== Assignment ==
Nothing outside the range below should be printed. Output exactly the lines from the line with "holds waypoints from" to the line with "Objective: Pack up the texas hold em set", both included.

== Data in this exercise ==
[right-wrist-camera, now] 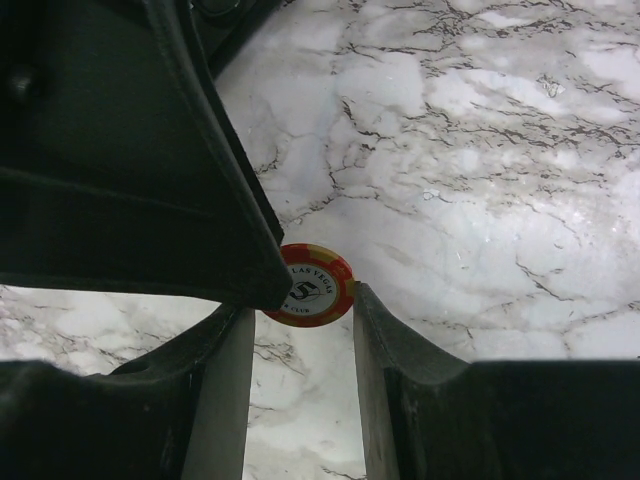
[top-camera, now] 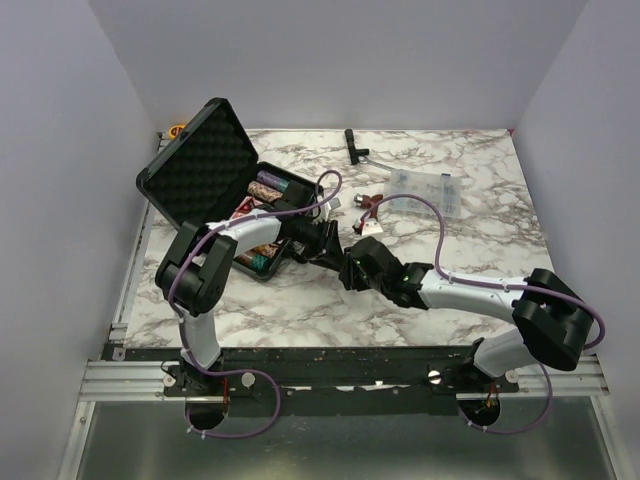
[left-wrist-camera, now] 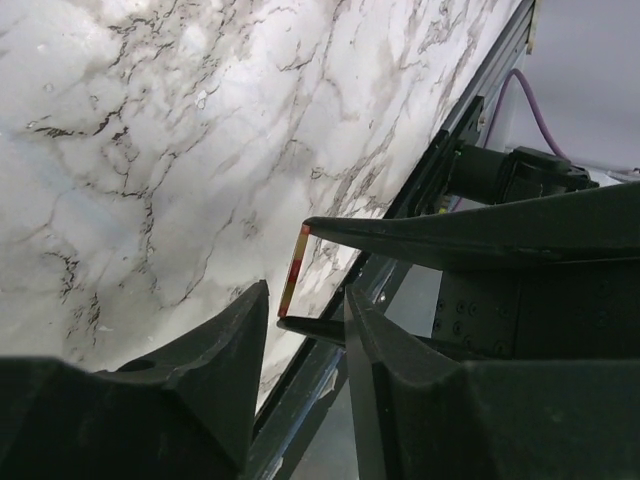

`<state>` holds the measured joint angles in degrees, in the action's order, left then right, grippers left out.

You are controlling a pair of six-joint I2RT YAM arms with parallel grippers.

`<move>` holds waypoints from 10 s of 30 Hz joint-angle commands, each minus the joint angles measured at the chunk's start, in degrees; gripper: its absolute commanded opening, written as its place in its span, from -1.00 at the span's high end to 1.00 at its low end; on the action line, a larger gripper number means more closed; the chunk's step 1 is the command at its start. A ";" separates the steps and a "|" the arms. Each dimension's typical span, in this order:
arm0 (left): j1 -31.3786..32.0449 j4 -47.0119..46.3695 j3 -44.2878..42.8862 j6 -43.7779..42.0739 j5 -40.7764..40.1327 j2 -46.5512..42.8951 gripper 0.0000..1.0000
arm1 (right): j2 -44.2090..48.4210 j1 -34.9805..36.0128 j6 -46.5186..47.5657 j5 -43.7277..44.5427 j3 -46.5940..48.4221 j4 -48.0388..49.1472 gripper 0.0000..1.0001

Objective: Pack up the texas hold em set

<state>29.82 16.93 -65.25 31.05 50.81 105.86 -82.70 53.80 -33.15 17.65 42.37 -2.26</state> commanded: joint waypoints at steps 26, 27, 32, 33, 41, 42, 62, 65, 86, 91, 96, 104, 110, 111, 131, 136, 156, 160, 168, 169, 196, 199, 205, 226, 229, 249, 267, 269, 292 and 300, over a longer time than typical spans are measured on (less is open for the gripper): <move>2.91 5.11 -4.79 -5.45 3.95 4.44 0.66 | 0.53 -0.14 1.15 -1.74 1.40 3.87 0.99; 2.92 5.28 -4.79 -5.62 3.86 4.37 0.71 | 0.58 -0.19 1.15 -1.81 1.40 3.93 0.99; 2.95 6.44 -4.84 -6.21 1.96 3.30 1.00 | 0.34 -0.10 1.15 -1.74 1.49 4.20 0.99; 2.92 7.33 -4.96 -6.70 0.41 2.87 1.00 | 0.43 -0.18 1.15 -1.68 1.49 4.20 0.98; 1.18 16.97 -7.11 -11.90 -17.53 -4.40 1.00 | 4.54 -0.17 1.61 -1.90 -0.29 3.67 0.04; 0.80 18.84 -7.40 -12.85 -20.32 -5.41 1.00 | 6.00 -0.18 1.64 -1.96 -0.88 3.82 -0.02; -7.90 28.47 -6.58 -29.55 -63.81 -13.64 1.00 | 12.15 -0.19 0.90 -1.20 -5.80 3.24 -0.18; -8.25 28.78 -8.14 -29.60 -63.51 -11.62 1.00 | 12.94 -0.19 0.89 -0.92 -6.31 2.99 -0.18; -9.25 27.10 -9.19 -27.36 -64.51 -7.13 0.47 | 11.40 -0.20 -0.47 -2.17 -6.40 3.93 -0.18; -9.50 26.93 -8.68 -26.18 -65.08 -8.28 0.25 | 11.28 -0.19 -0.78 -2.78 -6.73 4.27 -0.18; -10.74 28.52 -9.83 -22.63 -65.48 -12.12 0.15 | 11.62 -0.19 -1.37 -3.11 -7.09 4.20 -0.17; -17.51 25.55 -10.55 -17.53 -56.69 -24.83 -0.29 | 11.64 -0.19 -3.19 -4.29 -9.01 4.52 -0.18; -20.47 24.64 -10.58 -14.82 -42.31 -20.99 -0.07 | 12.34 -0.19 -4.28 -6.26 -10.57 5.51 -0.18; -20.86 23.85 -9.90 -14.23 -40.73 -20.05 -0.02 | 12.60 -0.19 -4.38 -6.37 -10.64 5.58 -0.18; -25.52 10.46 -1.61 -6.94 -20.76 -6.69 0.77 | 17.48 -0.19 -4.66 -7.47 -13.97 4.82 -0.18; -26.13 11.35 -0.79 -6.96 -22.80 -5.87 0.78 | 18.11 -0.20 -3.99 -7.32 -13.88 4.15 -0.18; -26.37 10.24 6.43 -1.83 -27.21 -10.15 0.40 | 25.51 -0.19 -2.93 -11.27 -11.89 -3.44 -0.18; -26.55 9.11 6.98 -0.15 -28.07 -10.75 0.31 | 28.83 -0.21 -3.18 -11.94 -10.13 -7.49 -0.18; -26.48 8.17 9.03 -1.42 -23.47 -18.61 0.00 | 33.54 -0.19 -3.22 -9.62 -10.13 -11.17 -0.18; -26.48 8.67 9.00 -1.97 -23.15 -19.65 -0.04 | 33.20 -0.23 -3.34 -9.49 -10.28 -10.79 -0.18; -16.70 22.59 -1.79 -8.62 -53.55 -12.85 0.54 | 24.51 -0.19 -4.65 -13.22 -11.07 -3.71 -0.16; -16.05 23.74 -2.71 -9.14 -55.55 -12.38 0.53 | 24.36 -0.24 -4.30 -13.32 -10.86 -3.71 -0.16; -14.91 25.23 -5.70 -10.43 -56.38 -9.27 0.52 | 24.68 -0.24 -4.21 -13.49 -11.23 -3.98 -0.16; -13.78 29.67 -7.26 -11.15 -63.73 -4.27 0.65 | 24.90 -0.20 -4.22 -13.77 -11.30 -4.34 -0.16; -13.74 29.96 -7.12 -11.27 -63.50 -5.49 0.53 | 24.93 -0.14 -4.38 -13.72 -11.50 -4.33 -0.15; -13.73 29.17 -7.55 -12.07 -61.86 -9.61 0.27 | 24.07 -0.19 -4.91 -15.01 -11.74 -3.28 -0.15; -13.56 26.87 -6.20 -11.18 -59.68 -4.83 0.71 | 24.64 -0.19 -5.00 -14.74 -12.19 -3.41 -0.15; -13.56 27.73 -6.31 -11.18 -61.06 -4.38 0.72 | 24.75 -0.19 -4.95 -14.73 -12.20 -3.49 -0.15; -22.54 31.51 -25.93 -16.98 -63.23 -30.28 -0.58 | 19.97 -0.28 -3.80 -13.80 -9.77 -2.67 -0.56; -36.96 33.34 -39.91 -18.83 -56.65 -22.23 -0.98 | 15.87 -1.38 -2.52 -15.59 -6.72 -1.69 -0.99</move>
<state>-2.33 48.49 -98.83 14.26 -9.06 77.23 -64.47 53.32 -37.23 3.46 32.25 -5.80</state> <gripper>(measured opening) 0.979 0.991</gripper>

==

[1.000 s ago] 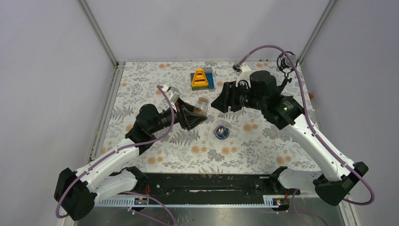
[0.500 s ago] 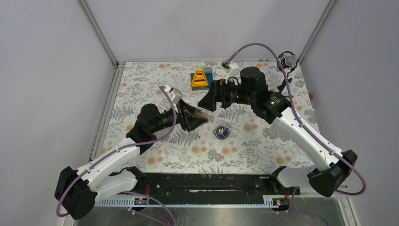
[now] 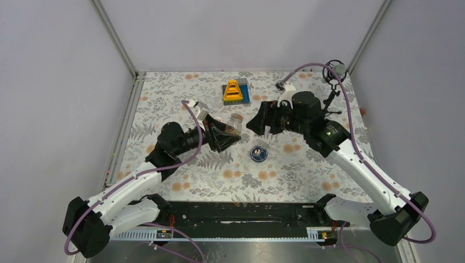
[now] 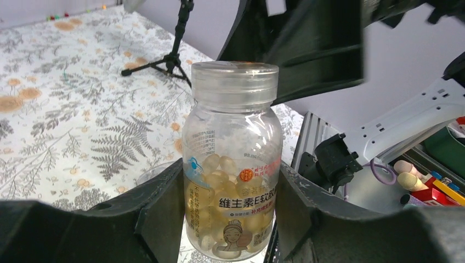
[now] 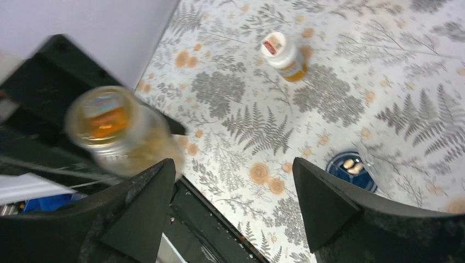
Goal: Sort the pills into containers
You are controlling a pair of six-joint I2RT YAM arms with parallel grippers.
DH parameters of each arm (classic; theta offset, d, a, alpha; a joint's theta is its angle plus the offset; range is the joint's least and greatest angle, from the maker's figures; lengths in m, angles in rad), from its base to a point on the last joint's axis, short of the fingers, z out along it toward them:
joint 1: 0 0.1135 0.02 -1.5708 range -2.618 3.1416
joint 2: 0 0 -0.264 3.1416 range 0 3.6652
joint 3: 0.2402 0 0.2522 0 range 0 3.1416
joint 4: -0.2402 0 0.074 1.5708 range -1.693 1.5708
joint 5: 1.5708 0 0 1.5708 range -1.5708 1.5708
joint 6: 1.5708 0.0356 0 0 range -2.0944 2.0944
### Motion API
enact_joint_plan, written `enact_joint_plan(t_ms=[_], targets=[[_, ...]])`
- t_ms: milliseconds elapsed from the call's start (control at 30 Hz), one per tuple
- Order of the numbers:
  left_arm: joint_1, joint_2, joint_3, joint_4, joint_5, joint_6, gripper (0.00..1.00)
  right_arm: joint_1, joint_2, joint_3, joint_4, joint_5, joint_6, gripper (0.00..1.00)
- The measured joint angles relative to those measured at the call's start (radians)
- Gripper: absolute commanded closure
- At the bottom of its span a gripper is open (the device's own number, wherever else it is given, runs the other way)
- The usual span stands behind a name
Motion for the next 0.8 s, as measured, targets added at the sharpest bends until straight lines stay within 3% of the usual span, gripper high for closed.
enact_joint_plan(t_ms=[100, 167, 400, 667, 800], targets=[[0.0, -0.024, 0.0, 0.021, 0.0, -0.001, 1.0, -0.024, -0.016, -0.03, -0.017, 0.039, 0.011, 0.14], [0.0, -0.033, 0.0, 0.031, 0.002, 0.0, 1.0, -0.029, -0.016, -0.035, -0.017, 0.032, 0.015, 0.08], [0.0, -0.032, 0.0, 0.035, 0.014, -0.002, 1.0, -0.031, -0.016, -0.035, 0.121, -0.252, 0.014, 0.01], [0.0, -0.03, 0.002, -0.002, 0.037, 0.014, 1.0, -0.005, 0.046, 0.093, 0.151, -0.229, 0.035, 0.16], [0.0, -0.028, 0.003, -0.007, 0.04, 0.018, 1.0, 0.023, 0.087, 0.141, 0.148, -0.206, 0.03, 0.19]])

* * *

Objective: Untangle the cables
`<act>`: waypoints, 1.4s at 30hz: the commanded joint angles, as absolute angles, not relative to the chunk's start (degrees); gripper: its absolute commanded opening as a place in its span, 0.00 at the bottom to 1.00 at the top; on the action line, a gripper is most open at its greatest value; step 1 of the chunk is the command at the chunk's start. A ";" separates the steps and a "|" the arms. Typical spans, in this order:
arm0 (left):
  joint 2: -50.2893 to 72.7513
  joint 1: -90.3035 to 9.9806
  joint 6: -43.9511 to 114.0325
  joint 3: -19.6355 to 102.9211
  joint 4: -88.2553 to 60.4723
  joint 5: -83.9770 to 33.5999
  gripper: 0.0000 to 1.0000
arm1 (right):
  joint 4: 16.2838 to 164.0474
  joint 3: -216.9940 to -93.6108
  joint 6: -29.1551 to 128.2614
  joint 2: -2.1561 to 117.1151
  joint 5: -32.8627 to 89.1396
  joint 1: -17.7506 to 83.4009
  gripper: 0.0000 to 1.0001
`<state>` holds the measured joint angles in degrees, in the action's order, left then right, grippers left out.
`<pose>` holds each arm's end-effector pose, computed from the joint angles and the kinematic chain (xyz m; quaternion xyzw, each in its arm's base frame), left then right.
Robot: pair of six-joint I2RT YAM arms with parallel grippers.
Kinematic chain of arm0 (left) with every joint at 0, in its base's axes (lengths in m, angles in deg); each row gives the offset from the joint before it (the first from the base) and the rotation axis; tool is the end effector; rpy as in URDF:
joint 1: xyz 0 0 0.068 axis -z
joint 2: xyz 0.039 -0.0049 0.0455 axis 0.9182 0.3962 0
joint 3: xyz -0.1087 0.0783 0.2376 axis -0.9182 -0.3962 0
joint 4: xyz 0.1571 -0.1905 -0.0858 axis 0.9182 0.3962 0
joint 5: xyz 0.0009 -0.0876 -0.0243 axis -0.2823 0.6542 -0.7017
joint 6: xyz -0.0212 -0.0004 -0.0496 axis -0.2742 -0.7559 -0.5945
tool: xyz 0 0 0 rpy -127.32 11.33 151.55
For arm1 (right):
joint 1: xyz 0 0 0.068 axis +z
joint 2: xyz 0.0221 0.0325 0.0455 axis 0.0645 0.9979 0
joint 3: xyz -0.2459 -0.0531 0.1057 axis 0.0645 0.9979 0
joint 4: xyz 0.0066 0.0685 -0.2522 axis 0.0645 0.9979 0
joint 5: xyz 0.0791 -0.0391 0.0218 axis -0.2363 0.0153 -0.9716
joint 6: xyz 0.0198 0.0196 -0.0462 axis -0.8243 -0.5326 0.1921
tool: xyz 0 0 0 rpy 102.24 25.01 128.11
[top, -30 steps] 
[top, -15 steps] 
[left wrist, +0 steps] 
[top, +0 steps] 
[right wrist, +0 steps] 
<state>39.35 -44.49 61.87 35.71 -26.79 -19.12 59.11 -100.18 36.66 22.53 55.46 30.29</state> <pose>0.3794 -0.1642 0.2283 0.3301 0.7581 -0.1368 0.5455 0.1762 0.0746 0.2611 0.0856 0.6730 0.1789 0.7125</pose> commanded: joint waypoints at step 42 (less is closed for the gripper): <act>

== Solution to the problem ==
`<move>` holds waypoints from 10 s of 30 Hz joint-angle commands, each minus the joint angles measured at the chunk's start, in degrees; gripper: its absolute commanded opening, written as its place in its span, from -1.00 at the span's high end to 1.00 at its low end; on the action line, a larger gripper number means more closed; the chunk's step 1 is the command at its start. A ";" separates the steps and a "|" the arms. Each dimension's typical span, in this order:
arm0 (left): j1 -31.3786..32.0449 j4 -47.0119..46.3695 j3 -44.2878..42.8862 j6 -43.7779..42.0739 j5 -40.7764..40.1327 j2 -46.5512..42.8951 gripper 0.0000..1.0000
arm1 (right): j2 -44.2090..48.4210 j1 -34.9805..36.0128 j6 -46.5186..47.5657 j5 -43.7277..44.5427 j3 -46.5940..48.4221 j4 -48.0388..49.1472 gripper 0.0000..1.0001

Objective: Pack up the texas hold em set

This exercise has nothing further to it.